Problem to work on >> Show the lines below that contain the string "beige".

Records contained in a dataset

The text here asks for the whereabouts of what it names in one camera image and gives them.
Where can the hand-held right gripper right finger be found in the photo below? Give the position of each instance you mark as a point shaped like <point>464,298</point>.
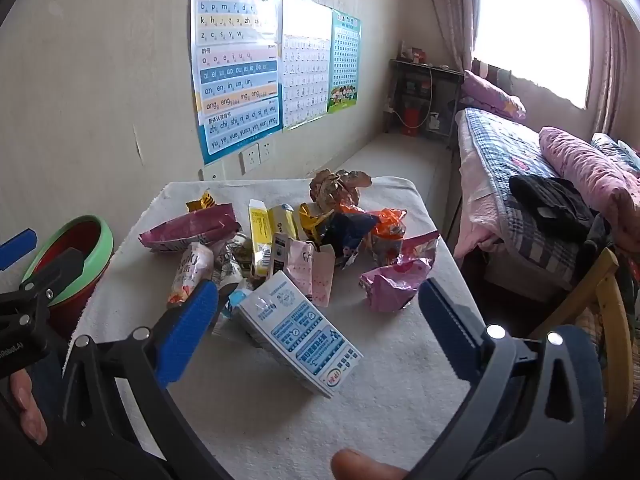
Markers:
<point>450,327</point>

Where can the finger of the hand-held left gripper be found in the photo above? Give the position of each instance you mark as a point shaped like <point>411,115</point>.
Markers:
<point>60,275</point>
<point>17,250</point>

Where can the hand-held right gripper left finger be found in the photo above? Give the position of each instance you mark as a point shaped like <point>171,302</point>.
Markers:
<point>192,330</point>

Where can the green-rimmed red basin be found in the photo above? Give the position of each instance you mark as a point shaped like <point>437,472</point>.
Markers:
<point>100,245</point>

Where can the white blue milk carton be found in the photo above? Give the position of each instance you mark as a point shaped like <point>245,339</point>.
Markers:
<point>300,335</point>

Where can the gold candy wrapper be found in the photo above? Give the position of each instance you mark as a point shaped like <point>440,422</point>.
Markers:
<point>205,202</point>

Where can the person's left hand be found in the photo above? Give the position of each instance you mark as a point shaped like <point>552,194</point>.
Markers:
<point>20,395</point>

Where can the person's right hand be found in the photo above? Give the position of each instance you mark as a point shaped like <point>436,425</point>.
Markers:
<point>365,467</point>

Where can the white blue plastic wrapper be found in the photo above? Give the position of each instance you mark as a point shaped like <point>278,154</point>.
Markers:
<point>235,302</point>

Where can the pink white snack wrapper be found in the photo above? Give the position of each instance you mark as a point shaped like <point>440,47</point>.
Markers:
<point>190,270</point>

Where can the pink snack bag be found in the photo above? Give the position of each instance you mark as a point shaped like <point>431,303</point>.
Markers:
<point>395,280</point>

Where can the crumpled printed plastic wrapper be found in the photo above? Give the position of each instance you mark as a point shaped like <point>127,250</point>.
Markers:
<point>232,260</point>

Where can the maroon snack bag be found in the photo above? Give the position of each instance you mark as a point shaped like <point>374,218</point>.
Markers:
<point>190,227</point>

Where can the orange snack bag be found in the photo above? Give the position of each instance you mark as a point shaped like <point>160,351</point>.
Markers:
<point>390,235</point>

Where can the white black small carton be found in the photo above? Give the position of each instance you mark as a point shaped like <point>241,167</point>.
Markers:
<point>278,255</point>

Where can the bed with pink sheet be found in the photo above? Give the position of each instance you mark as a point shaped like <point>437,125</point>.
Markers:
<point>475,210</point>

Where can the white table cloth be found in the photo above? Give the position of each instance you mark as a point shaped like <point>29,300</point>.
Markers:
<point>280,420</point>

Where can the pink small carton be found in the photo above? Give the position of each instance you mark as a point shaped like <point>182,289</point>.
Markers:
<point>315,275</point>

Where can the dark blue snack bag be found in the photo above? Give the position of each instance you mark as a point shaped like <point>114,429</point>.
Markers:
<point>350,230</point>

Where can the wooden chair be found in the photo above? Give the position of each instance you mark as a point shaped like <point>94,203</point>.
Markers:
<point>600,280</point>

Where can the black clothing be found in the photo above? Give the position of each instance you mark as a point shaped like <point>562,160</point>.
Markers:
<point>550,205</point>

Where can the yellow foil wrapper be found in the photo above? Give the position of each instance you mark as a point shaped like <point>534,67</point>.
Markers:
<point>312,220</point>

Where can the blue plaid quilt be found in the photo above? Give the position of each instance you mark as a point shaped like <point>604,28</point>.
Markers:
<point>505,160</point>

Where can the brown crumpled paper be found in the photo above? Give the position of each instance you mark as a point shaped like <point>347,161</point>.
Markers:
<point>335,187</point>

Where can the pink floral blanket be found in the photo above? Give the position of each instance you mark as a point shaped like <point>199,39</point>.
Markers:
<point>585,170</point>

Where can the red container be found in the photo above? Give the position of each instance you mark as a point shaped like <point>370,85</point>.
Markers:
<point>411,117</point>

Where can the purple pillow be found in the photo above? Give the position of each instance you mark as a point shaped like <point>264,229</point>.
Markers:
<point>490,95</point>

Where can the dark metal shelf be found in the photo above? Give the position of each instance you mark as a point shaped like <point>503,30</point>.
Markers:
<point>445,90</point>

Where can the grey plaid pillow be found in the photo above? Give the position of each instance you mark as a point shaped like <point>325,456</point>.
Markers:
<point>612,150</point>

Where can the blue letter chart poster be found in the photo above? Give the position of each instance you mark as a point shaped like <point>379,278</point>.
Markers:
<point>235,75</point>

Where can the white character chart poster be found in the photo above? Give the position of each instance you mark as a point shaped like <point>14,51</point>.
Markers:
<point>306,70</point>

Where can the green number chart poster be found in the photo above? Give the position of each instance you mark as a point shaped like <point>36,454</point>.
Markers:
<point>344,60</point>

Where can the pink patterned curtain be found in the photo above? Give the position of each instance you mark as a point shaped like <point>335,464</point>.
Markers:
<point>452,10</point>
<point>607,70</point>

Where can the bright window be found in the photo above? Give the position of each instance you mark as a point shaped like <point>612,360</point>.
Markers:
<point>530,30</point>

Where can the white wall plate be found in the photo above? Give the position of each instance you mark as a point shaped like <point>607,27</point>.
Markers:
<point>210,174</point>

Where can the white wall socket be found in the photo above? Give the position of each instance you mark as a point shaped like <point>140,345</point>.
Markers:
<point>249,158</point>
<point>266,150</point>

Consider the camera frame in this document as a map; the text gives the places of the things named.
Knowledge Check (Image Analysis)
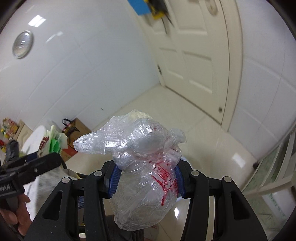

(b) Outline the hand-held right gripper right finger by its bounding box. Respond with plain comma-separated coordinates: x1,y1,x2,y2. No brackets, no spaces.
174,159,274,241

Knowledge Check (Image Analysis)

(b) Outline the red white snack wrapper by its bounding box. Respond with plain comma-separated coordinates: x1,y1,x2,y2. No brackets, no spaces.
38,136,52,156

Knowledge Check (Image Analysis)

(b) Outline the round metal wall plate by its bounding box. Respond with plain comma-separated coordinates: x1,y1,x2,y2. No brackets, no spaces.
12,31,33,59

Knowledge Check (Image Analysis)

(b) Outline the brown gift box black handle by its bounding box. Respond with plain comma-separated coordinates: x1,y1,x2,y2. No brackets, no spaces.
62,118,92,150

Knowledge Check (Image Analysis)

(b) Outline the white framed glass door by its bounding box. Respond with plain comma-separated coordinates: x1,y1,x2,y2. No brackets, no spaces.
242,126,296,232

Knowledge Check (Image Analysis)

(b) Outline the cream panel door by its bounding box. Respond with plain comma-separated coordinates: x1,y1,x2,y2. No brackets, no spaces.
136,0,245,132

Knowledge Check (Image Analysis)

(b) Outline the white fluffy table towel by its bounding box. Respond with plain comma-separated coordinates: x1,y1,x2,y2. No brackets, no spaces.
22,126,80,215

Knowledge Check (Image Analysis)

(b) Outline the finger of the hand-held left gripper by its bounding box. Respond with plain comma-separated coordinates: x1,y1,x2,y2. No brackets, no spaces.
4,140,19,166
14,152,62,184

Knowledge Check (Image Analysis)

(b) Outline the cream door handle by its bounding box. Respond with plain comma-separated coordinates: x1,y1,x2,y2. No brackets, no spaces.
206,0,219,15

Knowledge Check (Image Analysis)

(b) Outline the green serrated snack wrapper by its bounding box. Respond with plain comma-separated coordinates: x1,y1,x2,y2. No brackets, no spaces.
50,133,68,154

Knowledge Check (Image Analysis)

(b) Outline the red cardboard box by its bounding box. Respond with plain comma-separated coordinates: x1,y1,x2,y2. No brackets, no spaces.
60,147,79,161

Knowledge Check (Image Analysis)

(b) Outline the clear plastic bag red print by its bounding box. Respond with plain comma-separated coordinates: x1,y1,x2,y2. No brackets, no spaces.
73,110,187,232

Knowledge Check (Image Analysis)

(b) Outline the dark grey apron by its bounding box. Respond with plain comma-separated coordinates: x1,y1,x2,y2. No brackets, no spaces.
148,0,174,24

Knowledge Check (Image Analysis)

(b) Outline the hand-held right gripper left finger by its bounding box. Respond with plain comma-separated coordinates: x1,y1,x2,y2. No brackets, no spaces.
23,160,122,241

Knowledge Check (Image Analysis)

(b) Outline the blue apron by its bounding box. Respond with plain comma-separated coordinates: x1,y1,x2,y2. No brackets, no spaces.
128,0,154,16

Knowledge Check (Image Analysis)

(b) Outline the person's left hand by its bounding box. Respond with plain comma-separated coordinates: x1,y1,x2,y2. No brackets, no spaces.
0,193,31,235

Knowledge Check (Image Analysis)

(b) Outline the brown cardboard box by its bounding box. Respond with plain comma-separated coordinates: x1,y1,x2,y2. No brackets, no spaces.
0,117,33,153

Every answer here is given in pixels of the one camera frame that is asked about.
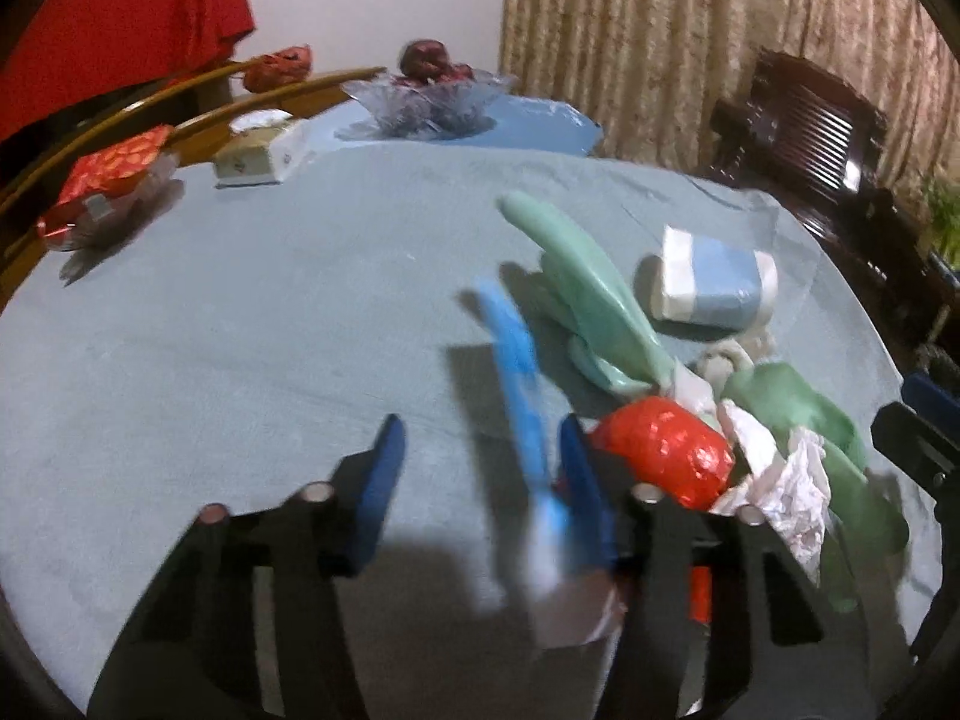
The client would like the red shiny wrapper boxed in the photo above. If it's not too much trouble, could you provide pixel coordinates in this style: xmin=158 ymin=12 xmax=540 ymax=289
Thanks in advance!
xmin=589 ymin=397 xmax=736 ymax=511

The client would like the red cloth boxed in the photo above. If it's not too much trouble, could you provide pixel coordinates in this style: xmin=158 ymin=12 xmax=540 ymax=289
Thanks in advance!
xmin=0 ymin=0 xmax=256 ymax=143

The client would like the dark wooden armchair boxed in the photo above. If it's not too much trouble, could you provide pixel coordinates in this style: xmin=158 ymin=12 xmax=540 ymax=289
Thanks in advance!
xmin=694 ymin=49 xmax=923 ymax=346

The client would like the wooden television cabinet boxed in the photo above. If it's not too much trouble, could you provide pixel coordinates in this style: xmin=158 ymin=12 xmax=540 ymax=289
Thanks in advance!
xmin=0 ymin=60 xmax=391 ymax=301

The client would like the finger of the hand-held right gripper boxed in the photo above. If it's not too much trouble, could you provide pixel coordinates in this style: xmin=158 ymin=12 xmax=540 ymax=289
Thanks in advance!
xmin=900 ymin=371 xmax=960 ymax=425
xmin=870 ymin=401 xmax=960 ymax=518

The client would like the beige floral curtain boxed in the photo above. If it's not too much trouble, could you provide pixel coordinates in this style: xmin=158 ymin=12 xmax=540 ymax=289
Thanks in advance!
xmin=499 ymin=0 xmax=953 ymax=188

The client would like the pile of red apples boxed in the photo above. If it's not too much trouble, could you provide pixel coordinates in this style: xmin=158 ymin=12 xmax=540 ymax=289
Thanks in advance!
xmin=396 ymin=39 xmax=475 ymax=87

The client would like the white tissue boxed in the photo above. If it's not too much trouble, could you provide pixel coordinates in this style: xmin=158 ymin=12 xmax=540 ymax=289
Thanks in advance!
xmin=675 ymin=360 xmax=833 ymax=586

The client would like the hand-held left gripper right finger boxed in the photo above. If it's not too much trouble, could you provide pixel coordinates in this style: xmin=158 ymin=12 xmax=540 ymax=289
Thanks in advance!
xmin=559 ymin=414 xmax=878 ymax=720

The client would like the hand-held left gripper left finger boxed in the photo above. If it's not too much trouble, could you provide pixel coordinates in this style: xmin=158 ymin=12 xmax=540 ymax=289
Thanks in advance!
xmin=86 ymin=414 xmax=406 ymax=720

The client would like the red patterned packet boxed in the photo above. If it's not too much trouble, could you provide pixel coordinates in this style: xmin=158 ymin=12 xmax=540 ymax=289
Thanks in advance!
xmin=37 ymin=125 xmax=175 ymax=252

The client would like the green rubber glove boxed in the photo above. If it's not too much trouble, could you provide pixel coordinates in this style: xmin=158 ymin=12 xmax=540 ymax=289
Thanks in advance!
xmin=720 ymin=364 xmax=910 ymax=616
xmin=501 ymin=191 xmax=676 ymax=398

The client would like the potted narcissus plant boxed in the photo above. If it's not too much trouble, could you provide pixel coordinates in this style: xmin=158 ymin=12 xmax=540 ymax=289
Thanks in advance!
xmin=919 ymin=172 xmax=960 ymax=271

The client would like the glass fruit bowl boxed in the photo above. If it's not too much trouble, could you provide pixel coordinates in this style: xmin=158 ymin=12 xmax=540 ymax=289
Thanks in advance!
xmin=341 ymin=67 xmax=518 ymax=140

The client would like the blue toothbrush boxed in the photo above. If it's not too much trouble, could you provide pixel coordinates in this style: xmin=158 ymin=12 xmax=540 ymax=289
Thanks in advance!
xmin=474 ymin=277 xmax=582 ymax=601

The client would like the beige tissue box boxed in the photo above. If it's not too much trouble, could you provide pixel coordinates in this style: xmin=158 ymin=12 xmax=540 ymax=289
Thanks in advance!
xmin=212 ymin=111 xmax=310 ymax=188

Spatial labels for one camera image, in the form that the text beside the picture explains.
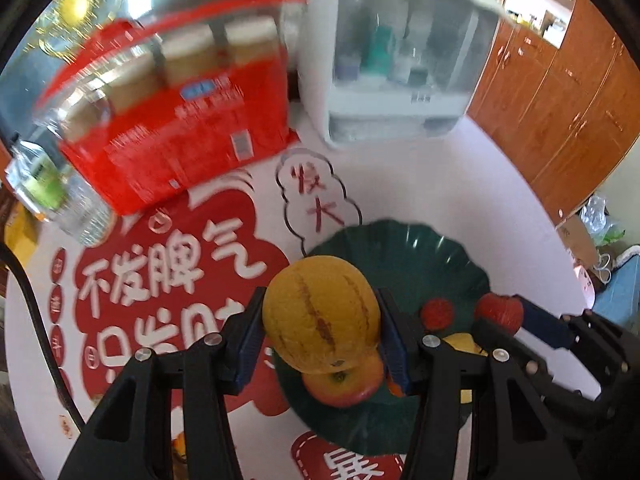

Answer to this problem >>
The client would like the beige floral curtain boxed in the photo above. If it's not too much trouble, could you provide pixel coordinates in this style: xmin=158 ymin=12 xmax=540 ymax=289
The client would like the beige tissue box boxed in the photo above. If it's not too much trouble, could you provide pixel coordinates in this style: xmin=158 ymin=12 xmax=540 ymax=289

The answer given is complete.